By 1915, the strength of Jim Crow laws were slowly beginning to erode. The Supreme Court in Guinn v. United States (1915) ruled that an Oklahoma law that denied the right to vote to some citizens was unconstitutional. In 1917, in Buchanan v. Warley (1917), the Court held that a Louisville, Kentucky law could not require residential segregation. Additionally, the decisions in Sweatt v. Painter (1949) and McLaurin v. Oklahoma (1950) helped break down the ruling in Plessy. But it was the Supreme Courts decision in 1954 in Brown v. Board of Education that overturned the Court's decision in Plessy. It held that separate schools were unequal and its ruling helped dismantle racial segregation. The Court provided momentum for the growing Civil Rights Movement that eventually led to the end of racial segregation.

[1] Plessy v. Ferguson, 163 U.S. 537 (1896).


Perry Redd’s commentary

What has truly changed in the South-or America as a whole? I see remnants of Jim Crow on a daily basis.

Though the overt separations on the walls over bathroom stalls and water fountains no longer exist, the separations between blacks and whites are far more obvious once one leaves his/her home. The ride through subdivisions in surburban areas of moderate to major cities prove me right. The walk through housing projects in the inner sectors of moderate to major cities nationwide bear witness to my claims.

Only the truly blind or oppressive-minded individual could dispute the fact that in the workplace, the color of those gets lighter the higher up the echelon you look. Supervisors, front office personnel and management are still those of the Caucasian persuasion. In the school systems and local governments, the decision-makers are white.
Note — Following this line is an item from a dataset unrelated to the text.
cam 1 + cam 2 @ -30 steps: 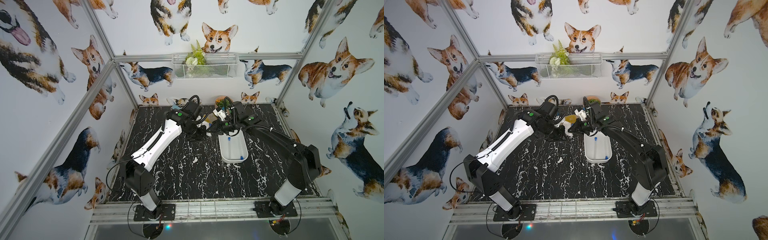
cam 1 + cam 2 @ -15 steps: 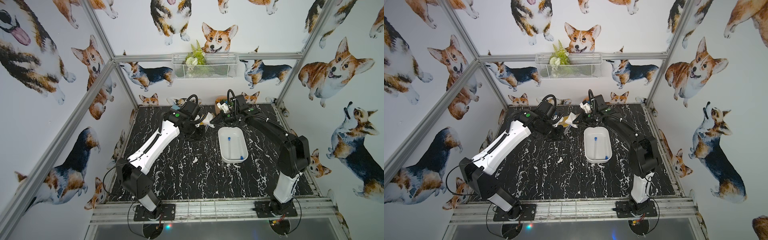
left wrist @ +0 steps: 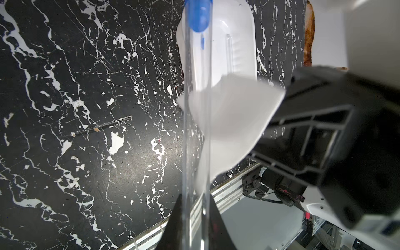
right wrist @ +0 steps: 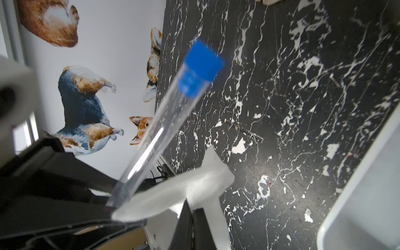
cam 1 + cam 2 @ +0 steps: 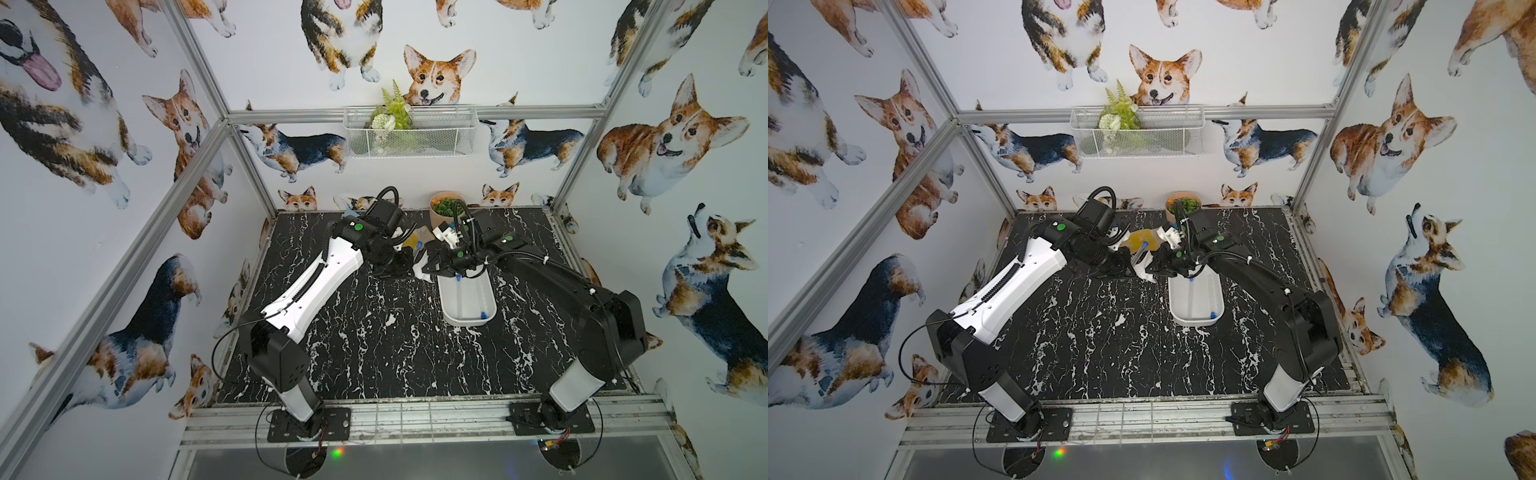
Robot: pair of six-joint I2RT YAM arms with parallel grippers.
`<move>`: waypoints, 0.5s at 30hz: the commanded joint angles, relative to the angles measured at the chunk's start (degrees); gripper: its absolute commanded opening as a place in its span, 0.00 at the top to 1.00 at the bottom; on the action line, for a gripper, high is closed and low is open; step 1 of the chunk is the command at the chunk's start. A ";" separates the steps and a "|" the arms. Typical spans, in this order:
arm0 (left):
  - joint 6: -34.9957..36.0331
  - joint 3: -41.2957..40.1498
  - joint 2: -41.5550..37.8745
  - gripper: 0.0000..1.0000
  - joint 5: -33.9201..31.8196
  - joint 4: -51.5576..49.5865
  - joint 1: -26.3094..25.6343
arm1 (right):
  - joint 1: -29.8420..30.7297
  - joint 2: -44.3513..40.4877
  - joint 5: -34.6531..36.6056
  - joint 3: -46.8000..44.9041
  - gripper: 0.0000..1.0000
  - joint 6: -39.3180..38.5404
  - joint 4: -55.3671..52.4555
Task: Wipe the exteriors of test tubes
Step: Wipe the dirt from the test tube.
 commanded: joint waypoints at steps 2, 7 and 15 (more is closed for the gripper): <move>0.24 2.84 2.94 0.94 0.32 0.83 0.04 | 0.59 -3.63 1.03 -8.43 1.00 2.65 2.62; -0.95 6.37 9.53 0.94 1.37 2.93 -0.72 | -2.35 -12.13 3.04 -19.12 1.00 7.42 4.08; -5.31 22.54 26.43 0.94 0.12 4.39 -8.36 | -19.96 -26.84 8.78 -28.05 1.00 9.59 -1.76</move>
White 2005 approaching, the new minority majority, Hispanics, are now taking the low-end of the totem pole where blacks once stood; and because of intergration, blacks are slowly fading from the radar screen. This fading only strengthens the desires of the white power establishment. Their claim that laws meant to envoke and ensure the execution of fairness are no longer needed. The voice of the black community is overshadowed by blacks that have "made it". The 1-in-10 minority give credence to the white power establishment by saying, "I made it...you can too!" Unfortunately, the fact of reality in our society doesn't bear witness to the take on things.

Let's look at the Black Codes of the South and see what's really changed:

Louisiana Black Codes

AN ACT
Relative to apprentices and indentured servants.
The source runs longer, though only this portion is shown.